Set the whole listing down again exactly as written.

## AVAILABLE DATA
· · · ·
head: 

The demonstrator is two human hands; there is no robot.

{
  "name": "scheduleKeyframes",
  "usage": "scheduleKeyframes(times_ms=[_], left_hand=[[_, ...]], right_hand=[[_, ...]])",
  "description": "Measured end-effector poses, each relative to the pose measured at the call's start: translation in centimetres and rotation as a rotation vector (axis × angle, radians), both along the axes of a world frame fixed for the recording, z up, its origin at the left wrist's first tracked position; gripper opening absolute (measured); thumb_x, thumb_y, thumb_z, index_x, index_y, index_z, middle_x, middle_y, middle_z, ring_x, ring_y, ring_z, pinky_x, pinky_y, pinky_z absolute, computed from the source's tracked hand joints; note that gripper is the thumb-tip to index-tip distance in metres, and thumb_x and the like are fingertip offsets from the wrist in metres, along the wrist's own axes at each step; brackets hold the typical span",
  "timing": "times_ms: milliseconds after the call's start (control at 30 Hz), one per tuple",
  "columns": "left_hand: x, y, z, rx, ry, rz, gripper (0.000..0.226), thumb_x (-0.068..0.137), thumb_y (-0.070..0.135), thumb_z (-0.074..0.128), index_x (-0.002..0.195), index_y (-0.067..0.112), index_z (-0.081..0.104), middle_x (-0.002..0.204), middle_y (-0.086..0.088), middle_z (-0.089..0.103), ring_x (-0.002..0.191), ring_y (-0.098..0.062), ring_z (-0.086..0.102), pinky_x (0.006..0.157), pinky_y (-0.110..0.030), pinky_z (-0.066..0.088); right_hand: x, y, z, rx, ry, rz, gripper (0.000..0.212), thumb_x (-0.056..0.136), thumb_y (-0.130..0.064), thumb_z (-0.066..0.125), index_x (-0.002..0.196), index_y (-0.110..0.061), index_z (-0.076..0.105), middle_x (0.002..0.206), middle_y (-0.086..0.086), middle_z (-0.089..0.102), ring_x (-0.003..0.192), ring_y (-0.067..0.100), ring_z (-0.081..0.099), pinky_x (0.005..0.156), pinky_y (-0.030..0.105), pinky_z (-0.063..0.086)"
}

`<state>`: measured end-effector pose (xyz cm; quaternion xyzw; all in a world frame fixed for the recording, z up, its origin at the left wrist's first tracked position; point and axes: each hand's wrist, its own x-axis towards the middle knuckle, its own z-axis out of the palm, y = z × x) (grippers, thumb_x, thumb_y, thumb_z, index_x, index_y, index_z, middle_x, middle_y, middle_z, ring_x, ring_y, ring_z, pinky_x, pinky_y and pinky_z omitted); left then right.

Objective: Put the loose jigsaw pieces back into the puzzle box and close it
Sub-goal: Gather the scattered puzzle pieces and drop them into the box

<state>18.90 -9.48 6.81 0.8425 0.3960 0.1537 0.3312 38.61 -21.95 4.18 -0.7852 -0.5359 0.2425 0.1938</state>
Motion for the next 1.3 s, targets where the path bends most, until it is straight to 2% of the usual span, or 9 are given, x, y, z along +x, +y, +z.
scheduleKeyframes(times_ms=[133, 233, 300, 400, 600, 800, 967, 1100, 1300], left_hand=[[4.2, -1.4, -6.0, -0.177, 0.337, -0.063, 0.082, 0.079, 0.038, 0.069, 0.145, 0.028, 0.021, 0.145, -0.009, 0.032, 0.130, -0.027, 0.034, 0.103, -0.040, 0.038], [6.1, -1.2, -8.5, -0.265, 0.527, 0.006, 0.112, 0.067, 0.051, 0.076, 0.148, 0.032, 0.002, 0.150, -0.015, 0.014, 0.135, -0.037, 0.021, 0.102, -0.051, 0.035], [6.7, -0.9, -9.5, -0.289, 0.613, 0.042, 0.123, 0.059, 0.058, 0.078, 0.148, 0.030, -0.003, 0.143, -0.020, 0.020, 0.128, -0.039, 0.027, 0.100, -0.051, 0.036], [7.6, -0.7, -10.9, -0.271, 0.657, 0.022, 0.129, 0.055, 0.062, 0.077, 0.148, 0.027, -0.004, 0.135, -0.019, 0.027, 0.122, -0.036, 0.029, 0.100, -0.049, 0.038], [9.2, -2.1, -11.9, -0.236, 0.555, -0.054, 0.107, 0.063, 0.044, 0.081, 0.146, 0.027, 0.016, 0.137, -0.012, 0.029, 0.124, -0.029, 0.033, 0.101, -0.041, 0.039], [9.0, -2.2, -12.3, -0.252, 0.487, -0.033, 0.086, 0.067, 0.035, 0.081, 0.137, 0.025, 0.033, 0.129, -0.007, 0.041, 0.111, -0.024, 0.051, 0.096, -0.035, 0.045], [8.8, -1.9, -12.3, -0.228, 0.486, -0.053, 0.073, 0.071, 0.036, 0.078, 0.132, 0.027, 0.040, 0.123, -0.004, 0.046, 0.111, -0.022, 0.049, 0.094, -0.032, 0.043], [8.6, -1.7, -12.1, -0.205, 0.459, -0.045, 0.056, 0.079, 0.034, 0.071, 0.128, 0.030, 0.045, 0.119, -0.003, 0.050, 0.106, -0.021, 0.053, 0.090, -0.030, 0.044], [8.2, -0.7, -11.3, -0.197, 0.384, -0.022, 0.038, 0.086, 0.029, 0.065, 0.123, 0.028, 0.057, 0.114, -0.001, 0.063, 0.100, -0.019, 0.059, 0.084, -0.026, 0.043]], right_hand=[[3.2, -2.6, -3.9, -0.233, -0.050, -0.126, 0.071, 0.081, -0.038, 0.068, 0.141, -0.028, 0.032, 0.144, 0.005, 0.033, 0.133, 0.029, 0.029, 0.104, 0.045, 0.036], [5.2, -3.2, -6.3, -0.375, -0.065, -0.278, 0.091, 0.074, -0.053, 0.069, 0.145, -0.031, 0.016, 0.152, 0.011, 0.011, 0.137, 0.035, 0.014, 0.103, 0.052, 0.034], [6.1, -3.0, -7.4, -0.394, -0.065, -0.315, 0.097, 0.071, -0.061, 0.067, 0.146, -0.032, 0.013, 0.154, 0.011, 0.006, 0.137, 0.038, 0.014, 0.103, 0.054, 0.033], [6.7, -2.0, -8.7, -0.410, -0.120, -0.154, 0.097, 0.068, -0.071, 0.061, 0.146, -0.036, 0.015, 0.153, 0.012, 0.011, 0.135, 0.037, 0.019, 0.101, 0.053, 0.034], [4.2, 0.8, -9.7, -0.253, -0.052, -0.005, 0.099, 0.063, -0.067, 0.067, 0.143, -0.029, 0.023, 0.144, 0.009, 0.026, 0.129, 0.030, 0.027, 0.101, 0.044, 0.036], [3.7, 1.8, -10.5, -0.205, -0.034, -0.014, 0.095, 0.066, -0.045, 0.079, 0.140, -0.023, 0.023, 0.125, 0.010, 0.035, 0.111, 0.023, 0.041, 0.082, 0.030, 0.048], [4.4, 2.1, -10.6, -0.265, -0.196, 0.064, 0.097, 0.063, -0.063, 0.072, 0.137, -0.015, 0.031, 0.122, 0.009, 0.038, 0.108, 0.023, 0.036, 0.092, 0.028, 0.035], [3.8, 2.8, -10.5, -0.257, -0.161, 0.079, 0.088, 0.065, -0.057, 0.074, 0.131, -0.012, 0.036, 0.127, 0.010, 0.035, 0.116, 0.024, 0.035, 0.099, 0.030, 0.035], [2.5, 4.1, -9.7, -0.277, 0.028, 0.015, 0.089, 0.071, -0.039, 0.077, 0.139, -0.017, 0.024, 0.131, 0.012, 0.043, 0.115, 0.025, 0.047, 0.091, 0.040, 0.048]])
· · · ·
## SOLUTION FOR THIS PROBLEM
head: 

The demonstrator is two human hands; there is no robot.

{
  "name": "scheduleKeyframes",
  "usage": "scheduleKeyframes(times_ms=[_], left_hand=[[_, ...]], right_hand=[[_, ...]])",
  "description": "Measured end-effector poses, each relative to the pose measured at the call's start: translation in centimetres and rotation as a rotation vector (axis × angle, radians), both along the axes of a world frame fixed for the recording, z up, its origin at the left wrist's first tracked position; gripper opening absolute (measured); thumb_x, thumb_y, thumb_z, index_x, index_y, index_z, middle_x, middle_y, middle_z, ring_x, ring_y, ring_z, pinky_x, pinky_y, pinky_z absolute, computed from the source's tracked hand joints; note that gripper is the thumb-tip to index-tip distance in metres, and thumb_x and the like are fingertip offsets from the wrist in metres, along the wrist's own axes at each step; brackets hold the typical span",
  "timing": "times_ms: milliseconds after the call's start (control at 30 Hz), one per tuple",
  "columns": "left_hand: x, y, z, rx, ry, rz, gripper (0.000..0.226), thumb_x (-0.068..0.137), thumb_y (-0.070..0.135), thumb_z (-0.074..0.128), index_x (-0.002..0.195), index_y (-0.067..0.112), index_z (-0.081..0.104), middle_x (-0.002..0.204), middle_y (-0.086..0.088), middle_z (-0.089..0.103), ring_x (-0.002..0.191), ring_y (-0.098..0.062), ring_z (-0.086..0.102), pinky_x (0.006..0.157), pinky_y (-0.110..0.030), pinky_z (-0.066..0.088); right_hand: x, y, z, rx, ry, rz, gripper (0.000..0.212), thumb_x (-0.056..0.136), thumb_y (-0.130..0.064), thumb_z (-0.066..0.125), index_x (-0.002..0.196), index_y (-0.110..0.061), index_z (-0.076..0.105), middle_x (0.002..0.206), middle_y (-0.086..0.086), middle_z (-0.089..0.102), ring_x (-0.003..0.192), ring_y (-0.067..0.100), ring_z (-0.081..0.099), pinky_x (0.005..0.156), pinky_y (-0.030..0.105), pinky_z (-0.063..0.086)"
}

`<state>`: measured end-effector pose (xyz cm; quaternion xyzw; all in a world frame fixed for the recording, z up, its origin at the left wrist's first tracked position; point and axes: each hand's wrist, its own x-axis towards the middle knuckle, its own z-axis out of the palm, y = z × x) (grippers, thumb_x, thumb_y, thumb_z, index_x, index_y, index_z, middle_x, middle_y, middle_z, ring_x, ring_y, ring_z, pinky_x, pinky_y and pinky_z omitted); left then right.

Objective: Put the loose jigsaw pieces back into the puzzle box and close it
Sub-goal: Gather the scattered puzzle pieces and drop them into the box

<state>18.90 -9.48 6.81 0.8425 0.3960 0.1537 0.3312 38.61 -21.95 4.18 -0.7852 -0.5359 0.2425 0.1938</state>
Motion for the next 1.3 s, targets where the path bends most, until it is straight to 2% of the usual span, or 9 are given, x, y, z along +x, +y, +z.
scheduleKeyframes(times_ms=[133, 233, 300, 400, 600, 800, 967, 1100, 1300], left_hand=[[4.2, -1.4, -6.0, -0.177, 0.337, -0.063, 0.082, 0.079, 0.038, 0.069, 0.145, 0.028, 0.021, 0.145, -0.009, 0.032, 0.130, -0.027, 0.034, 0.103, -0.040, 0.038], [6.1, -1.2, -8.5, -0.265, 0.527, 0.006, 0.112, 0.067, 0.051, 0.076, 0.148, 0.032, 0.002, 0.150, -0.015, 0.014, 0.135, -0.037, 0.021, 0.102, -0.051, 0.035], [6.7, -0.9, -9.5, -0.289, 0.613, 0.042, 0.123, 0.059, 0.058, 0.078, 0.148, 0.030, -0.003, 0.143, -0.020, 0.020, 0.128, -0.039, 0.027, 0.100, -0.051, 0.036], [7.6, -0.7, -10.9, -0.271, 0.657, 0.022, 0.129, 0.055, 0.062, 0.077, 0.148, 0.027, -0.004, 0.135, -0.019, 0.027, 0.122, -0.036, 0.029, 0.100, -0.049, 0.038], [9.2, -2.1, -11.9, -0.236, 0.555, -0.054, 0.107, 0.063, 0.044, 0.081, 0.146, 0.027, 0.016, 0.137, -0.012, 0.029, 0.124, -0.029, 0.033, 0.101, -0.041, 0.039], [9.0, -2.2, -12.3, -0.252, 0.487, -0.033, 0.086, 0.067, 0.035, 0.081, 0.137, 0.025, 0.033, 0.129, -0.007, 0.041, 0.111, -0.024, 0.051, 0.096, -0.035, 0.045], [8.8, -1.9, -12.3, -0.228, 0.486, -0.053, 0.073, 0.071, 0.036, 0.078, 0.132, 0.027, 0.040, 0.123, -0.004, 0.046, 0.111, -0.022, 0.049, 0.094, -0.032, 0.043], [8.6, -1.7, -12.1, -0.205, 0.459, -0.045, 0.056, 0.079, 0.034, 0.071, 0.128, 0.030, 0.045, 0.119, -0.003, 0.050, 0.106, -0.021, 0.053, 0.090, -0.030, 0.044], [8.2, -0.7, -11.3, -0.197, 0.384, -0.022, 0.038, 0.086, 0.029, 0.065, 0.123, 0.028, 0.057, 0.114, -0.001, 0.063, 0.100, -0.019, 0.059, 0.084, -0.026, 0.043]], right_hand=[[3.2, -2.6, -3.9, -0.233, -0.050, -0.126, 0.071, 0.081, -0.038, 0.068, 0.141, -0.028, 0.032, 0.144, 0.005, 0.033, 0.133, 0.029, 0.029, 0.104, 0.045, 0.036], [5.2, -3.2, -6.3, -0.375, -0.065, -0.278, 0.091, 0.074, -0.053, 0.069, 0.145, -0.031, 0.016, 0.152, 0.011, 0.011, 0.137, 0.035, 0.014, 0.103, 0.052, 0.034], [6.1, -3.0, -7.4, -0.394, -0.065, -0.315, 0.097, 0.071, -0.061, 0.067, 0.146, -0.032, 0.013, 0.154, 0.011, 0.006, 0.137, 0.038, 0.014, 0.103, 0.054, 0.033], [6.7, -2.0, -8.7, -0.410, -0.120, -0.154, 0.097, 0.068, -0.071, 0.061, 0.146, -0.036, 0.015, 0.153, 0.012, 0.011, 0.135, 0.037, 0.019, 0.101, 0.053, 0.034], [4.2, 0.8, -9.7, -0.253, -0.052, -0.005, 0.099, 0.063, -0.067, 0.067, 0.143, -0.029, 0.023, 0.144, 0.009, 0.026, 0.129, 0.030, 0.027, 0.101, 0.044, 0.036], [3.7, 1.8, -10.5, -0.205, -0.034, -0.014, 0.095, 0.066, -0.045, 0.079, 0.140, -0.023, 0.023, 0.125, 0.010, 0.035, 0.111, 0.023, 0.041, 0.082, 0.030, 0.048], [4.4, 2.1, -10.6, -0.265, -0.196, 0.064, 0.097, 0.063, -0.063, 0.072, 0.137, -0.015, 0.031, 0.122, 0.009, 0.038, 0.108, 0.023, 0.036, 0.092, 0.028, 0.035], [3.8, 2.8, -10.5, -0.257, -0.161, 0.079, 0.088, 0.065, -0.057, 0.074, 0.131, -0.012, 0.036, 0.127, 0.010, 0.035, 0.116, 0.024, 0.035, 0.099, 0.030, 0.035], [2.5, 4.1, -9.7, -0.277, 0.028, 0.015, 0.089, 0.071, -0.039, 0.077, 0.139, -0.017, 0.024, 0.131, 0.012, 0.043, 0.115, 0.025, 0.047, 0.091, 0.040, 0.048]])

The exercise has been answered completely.